Civil - Personnes et famille/patrimoine
25/01/2017
L'évaluation des créances entre époux séparés de biens selon la règle dite du valorisme (par application des dispositions combinées des articles 1543 et 1479, alinéa 2 du Code civil, ce dernier renvoyant à l'article 1469, alinéa 3, du même code, propre au régime de communauté) constitue une exception dérogeant à la règle du nominalisme s'appliquant entre étrangers et ne peut concerner qu'un apport de fonds propres dûment identifié du conjoint ; aussi, pour l'évaluation d'une créance née du paiement de la dette personnelle d'un époux par un apport de fonds provenant de la vente d'un bien indivis entre l'épouse de ce dernier et la mère de celle-ci, le profit subsistant doit être déterminé selon la proportion dans laquelle les fonds apportés par l'épouse, à l'exclusion de ceux éventuellement apportés par la mère de celle-ci, ont contribué au paiement de la soulte ayant permis l'attribution du bien en cause.
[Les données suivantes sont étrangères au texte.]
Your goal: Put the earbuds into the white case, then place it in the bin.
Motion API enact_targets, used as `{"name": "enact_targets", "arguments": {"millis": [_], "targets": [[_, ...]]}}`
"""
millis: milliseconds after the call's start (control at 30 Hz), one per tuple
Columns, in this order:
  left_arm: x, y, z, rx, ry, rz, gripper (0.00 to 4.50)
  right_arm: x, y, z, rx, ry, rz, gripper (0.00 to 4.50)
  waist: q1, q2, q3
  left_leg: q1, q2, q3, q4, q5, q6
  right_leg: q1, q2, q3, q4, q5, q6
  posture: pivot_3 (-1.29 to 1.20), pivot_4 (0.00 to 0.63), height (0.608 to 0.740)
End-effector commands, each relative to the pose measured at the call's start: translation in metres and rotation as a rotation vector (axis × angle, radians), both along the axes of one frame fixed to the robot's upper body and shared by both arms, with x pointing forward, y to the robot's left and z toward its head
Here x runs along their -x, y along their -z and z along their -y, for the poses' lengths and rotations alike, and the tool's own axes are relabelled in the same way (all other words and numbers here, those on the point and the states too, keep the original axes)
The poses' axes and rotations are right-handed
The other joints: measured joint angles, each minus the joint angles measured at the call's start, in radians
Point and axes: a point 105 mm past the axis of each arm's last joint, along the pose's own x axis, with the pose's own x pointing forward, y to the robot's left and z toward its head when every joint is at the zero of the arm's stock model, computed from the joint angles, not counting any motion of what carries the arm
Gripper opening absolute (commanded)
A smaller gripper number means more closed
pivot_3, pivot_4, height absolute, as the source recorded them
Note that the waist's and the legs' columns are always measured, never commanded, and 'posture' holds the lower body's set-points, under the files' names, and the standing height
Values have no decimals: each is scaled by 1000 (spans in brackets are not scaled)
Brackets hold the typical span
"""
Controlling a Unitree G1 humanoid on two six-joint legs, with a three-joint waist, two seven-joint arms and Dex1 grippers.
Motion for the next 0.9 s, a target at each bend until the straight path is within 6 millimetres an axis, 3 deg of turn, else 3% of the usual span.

Telle est la solution qui se dégage d'un arrêt rendu le 18 janvier 2017.
 
En l'espèce, M. X était décédé le 2 juillet 2006, laissant pour lui succéder son épouse, séparée de biens, Mme Y, leur fils, José, et trois enfants issus d'une première union, Renée, Paul et Raoul. Ces derniers avaient assigné Mme Y et son fils en partage. Raoul X étant décédé en cours d'instance, ses trois enfants, Olivier, Valérie et Béatrice, étaient intervenus volontairement.
 
Pour fixer la créance de Mme X à l'égard de l'indivision, au titre d'une soulte de 26 000 francs payée par Paul X à ses frères et soeurs aux termes d'une donation-partage du 12 février 1958 lui attribuant un terrain, la cour d'appel de Pau avait retenu que la somme avait été payée au moyen de fonds provenant de la vente d'un bien indivis entre Mme X et sa mère et que l'emploi par Paul X de cette somme, afin de payer une dette personnelle, l'avait rendu débiteur à l'égard de son épouse à hauteur du profit qu'il en avait retiré, indépendamment des rapports ayant pu exister entre celle-ci et sa mère quant à la répartition définitive entre elles du prix de vente de leur immeuble (CA Pau, 9 novembre 2015, n° 13/00989).
 
A tort, selon la Cour suprême, qui relève que le profit subsistant devait être déterminé selon la proportion dans laquelle les fonds apportés par l'épouse, à l'exclusion de ceux éventuellement apportés par la mère de celle-ci, avaient contribué au paiement de la soulte ayant permis l'attribution du terrain.